How do you identify the “Glue Players”?

The first thing to understand is that this is not something you quantify in metric or a KPI, but nor is it something that is just intuition.

Step 1 involves redefining what you’re looking for. You’re not looking for high revenue generators, loudest voices or top talent that is most likely to get promoted.

You’re looking through a different lens through people that hold relationships across functions, bring stability during times of change, transfer knowledge informally, and are disproportionately trusted. Some may summarise that as those who hold soft power.

Step 2 is what I like to call the “low variance” test where you challenge yourself with three questions:

  1. Who do you trust with the messiest problem when failure isn’t an option?

  2. If three people resigned tomorrow, whose departure would quietly hurt the most?

  3. Whose presence reduces anxiety in the room?

The answers to these questions is your first indication, where the GLUE players often appear repeatedly, without being on any “top talent” or “emerging leaders” list.

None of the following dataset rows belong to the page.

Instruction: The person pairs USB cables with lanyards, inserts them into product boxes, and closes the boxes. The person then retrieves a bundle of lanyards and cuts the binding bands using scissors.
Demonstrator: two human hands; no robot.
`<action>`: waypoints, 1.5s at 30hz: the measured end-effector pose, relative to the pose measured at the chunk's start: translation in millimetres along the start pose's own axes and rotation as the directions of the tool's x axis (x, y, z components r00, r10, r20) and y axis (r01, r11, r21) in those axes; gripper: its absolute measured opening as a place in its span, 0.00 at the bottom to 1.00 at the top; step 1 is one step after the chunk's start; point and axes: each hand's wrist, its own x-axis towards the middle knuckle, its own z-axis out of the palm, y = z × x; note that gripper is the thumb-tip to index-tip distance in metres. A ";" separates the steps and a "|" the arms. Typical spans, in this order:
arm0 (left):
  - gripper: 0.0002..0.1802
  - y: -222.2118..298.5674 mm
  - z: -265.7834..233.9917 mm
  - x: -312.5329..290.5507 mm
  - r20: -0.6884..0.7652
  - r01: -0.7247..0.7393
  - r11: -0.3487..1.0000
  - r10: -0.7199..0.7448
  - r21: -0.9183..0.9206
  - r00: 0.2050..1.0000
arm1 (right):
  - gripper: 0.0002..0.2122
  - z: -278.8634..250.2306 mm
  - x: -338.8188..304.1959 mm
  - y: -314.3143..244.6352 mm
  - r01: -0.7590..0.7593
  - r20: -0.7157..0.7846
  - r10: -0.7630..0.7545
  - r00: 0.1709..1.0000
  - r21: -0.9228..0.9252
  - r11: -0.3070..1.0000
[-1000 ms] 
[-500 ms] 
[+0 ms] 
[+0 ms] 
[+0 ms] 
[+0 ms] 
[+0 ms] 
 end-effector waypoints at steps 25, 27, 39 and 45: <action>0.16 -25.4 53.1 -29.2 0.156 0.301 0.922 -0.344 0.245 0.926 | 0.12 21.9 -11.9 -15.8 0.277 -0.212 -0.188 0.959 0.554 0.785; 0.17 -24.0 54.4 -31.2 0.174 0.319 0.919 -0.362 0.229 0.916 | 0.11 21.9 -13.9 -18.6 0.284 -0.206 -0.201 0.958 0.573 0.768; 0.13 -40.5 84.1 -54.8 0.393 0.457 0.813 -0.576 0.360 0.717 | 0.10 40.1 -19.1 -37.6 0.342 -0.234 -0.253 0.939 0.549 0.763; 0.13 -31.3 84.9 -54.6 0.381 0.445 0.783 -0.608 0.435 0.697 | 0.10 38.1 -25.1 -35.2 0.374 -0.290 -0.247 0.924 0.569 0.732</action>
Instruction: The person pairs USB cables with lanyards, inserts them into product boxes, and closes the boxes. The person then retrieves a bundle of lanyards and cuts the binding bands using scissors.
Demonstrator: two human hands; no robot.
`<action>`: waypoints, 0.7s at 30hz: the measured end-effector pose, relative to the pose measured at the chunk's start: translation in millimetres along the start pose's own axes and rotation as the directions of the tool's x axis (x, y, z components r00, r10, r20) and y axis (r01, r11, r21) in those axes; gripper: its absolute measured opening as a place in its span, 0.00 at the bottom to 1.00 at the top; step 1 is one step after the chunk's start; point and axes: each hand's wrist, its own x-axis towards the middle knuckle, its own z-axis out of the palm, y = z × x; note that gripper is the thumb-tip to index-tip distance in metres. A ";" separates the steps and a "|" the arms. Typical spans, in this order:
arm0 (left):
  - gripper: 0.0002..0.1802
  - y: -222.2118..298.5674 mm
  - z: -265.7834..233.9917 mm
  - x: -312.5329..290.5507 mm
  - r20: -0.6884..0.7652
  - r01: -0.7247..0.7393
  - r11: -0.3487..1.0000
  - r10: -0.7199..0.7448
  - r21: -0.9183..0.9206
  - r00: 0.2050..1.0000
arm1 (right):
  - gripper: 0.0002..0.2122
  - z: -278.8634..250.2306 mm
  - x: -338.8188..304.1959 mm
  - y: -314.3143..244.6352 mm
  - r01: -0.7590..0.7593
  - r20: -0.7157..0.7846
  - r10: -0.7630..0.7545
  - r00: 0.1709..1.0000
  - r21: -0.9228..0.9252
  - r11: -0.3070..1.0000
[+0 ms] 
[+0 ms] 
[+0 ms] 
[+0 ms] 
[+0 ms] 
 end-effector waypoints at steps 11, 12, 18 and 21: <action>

It’s at this point, it can then start to think about formalising this into a very simple scoring chart under the below criteria:

G - Ground Reliability = (1) Consistency under pressure (2) Low drama, low volatility (3) Trusted in a crisis

L - Lived Knowledge = (1) Institutional memory (2) Knows informal processes and systems (3) Understands second-order impact

U - Unifying Influence = (1) Cross-team connector (2) Cultural stabiliser (3) Informal mentor

E - Evolving Contribution = (1) Adaptability to new process and tools (2) Willingness to shift role identity (3) Growth through reinvention

Those scoring high in G + U especially are often invisible glue.

The simple truth is that most talent frameworks reward and optimise for upside. People are “steady”, “solid”, or “know how things really work” are an after thought, but to these are the cultural anchors and most valuable during change and transformation because their value is contextual, not flashy.

Humanity Over Performance

Footballers understand something deeply pragmatic: no career stays at its peak forever. And consequently, that realisation pushes them to plan for life as they get older, whether that be management, coaching, punditry or something different altogether.

Organisations would do well to learn from that mindset.

Instead of making decisions and designing systems that quietly edge out experienced people, the opportunity is to help them transition into roles where judgment, perspective, and wisdom can be leveraged to aide businesses moving forward. In some cases, if you look at how contracts are managed in football, that might be a revised package on lesser terms.

Final Thought

Ultimately, every career eventually reaches a point of transition and in today’s world, AI is to people, what age is to sport stars. But teams, whether on the pitch or in the workplace, are strongest when they respect and embrace the history of all those who came before.

The visionaries. The stars. The doers. The underrated. The versatile. The James Milners.

The real competitive advantage isn’t just high potential. It’s also durable contribution.